Every line in the data below that has the word "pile" should be returned.

--

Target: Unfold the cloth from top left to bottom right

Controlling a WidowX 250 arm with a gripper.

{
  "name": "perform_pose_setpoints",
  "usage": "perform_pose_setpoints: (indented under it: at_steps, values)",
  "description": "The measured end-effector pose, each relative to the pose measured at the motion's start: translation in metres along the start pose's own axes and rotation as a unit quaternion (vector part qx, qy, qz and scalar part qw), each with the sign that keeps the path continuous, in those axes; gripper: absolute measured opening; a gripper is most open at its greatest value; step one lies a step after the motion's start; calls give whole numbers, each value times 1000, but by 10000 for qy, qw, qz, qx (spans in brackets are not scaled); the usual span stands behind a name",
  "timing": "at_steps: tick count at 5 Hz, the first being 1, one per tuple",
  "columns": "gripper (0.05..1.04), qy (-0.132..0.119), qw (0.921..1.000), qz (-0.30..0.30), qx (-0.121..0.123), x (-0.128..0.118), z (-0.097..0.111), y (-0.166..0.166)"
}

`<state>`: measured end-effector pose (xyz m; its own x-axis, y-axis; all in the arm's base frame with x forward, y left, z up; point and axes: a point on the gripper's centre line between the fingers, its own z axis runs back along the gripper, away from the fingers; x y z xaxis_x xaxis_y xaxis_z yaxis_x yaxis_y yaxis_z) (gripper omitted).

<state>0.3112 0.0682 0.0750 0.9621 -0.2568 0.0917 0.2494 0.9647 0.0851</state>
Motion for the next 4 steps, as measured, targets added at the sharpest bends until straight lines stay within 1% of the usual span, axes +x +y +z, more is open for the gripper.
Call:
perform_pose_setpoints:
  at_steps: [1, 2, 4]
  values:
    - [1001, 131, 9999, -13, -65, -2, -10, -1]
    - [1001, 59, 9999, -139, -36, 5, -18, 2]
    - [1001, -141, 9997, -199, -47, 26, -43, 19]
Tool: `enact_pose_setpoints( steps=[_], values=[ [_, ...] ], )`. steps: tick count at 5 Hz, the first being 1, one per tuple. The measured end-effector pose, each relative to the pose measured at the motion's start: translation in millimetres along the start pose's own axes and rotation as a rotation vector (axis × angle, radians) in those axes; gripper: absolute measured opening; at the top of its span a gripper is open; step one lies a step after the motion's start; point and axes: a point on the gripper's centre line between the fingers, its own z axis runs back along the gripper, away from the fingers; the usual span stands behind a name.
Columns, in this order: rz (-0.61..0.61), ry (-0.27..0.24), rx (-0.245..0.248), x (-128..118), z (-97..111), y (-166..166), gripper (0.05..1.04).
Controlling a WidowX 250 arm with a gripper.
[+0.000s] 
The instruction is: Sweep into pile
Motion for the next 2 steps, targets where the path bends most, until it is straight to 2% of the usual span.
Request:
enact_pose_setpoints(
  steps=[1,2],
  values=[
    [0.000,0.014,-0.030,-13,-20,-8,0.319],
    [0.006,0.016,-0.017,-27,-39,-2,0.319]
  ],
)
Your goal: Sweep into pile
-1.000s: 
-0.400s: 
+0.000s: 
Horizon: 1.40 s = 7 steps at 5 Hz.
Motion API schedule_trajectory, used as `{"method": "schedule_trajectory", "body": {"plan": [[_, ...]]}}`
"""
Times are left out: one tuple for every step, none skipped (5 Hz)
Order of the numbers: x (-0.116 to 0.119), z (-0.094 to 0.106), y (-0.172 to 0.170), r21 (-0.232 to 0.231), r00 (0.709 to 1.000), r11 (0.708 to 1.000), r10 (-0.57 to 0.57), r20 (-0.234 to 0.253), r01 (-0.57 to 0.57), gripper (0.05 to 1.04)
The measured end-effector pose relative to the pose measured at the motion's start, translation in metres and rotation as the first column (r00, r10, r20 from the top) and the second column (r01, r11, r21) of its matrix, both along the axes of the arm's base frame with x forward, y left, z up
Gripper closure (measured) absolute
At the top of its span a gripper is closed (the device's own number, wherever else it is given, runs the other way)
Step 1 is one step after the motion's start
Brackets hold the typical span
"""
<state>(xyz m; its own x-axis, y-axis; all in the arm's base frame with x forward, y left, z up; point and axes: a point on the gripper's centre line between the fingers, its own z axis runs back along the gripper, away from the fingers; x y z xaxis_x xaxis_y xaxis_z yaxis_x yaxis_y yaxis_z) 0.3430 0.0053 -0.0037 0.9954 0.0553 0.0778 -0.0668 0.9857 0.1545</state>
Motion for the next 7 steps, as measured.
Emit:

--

▶ **Result for this exercise**
The instruction is: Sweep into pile
Your goal: Sweep into pile

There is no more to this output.